Uno stadio che, nel caso in cui arrivassero i talenti ricchi da Russia e dintorni, non sarà certo teatro di allenamenti riservati al settore giovanile dell’Ambrì.

E qui si arriva alla formazione, aspetto peraltro ignorato per troppi anni da una società che si è spesso nascosta dietro lo schermo della formazione. I ragazzi sono stati abbandonati a loro stessi per troppo tempo e si sono persi talenti per strada, si rischia di perderne altri e il livello medio degli allenamenti è scaduto per numero e livello dei giocatori. Un tempo, i giovani venivano da tutta la Svizzera fino ad Ambrì per imparare l’hockey (si pensi ai Du Bois, ai Demuth, ai Burkhalter…), ma anche dall’estero (gli svizzero-canadesi o -americani, i giovani dell’Est). Perché allora c’era una dirigenza con una visione e si investiva sulla formazione. Oggi l’Ambrì fatica a reperire giocatori nelle annate scarse, perché nessuno vuol più venire in quanto il settore giovanile ha perso vieppiù prestigio. In questa stagione i risultati sono stati scarsi in tutte le categorie e la grande scoperta del club leventinese è stata quella, attraverso chi manda avanti il settore, di dar la colpa ai ragazzi stessi. C’è da vergognarsi.

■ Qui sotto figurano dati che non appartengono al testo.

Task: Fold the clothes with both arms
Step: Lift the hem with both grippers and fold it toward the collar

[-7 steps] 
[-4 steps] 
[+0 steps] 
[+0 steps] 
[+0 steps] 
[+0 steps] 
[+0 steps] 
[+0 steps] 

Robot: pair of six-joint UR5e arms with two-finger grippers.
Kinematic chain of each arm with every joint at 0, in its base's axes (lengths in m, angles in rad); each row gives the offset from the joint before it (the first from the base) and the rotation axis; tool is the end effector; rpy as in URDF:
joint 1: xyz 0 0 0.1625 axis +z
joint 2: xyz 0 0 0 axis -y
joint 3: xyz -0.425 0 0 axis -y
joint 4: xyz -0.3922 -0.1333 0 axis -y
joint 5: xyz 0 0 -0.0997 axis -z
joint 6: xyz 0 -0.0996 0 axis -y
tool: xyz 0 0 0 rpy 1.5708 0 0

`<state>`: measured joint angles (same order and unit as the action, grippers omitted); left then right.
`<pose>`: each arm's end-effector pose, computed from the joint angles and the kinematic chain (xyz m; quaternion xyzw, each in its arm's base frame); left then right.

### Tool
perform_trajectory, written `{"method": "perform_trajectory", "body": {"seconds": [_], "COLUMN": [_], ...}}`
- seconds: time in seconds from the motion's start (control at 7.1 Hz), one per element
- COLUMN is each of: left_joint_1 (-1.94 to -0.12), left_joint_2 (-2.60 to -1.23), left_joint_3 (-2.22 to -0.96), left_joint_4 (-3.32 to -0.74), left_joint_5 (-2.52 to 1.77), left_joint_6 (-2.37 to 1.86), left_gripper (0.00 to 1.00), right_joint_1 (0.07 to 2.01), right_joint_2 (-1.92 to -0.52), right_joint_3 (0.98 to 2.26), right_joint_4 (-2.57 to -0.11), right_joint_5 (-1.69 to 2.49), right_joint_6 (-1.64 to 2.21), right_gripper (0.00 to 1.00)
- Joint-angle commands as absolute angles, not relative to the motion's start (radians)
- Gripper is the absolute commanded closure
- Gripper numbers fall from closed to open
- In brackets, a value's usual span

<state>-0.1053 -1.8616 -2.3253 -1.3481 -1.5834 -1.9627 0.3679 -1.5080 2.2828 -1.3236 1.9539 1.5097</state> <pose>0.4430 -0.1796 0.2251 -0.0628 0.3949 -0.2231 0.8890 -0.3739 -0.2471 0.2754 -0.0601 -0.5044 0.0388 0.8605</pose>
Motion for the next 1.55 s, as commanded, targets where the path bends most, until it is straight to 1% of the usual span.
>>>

Alcuni, soprattutto in Valle, pensano che scendere in B sarebbe un toccasana, un modo per far spazio ai giovani. E lo pensano soprattutto perché non si identificano più in una squadra che da parte sua non si identifica più col posto dove gioca. Ma la realtà è che se, magari giocheranno più giovani ticinesi, la B finirebbe per decretare la fine dell’Ambrì.

Quindi l’Ambrì ha bisogno vitale di salvare il posto in Lega Nazionale A. Intanto perché non riuscirebbe più a finanziare una squadra di professionisti per mancanza di interesse da parte di sponsor che già scuciono poco. E poi perché ha bisogno di ripartire da una realtà di alto livello per cominciare a fare pulizia al proprio interno e a rilanciare davvero una realtà che abbia a che fare con la storia dell’Ambrì e il prestigio che l’ha accompagnato per decenni. Piantandola di riempirsi solamente la bocca con dei concetti astratti.

L’Ambrì ha pochi mezzi tecnici da vantare. Il discorso da fare ai giocatori sarebbe quello di cercare identità e identificazione per creare i presupposti della salvezza. Altro che allenarsi di nascosto.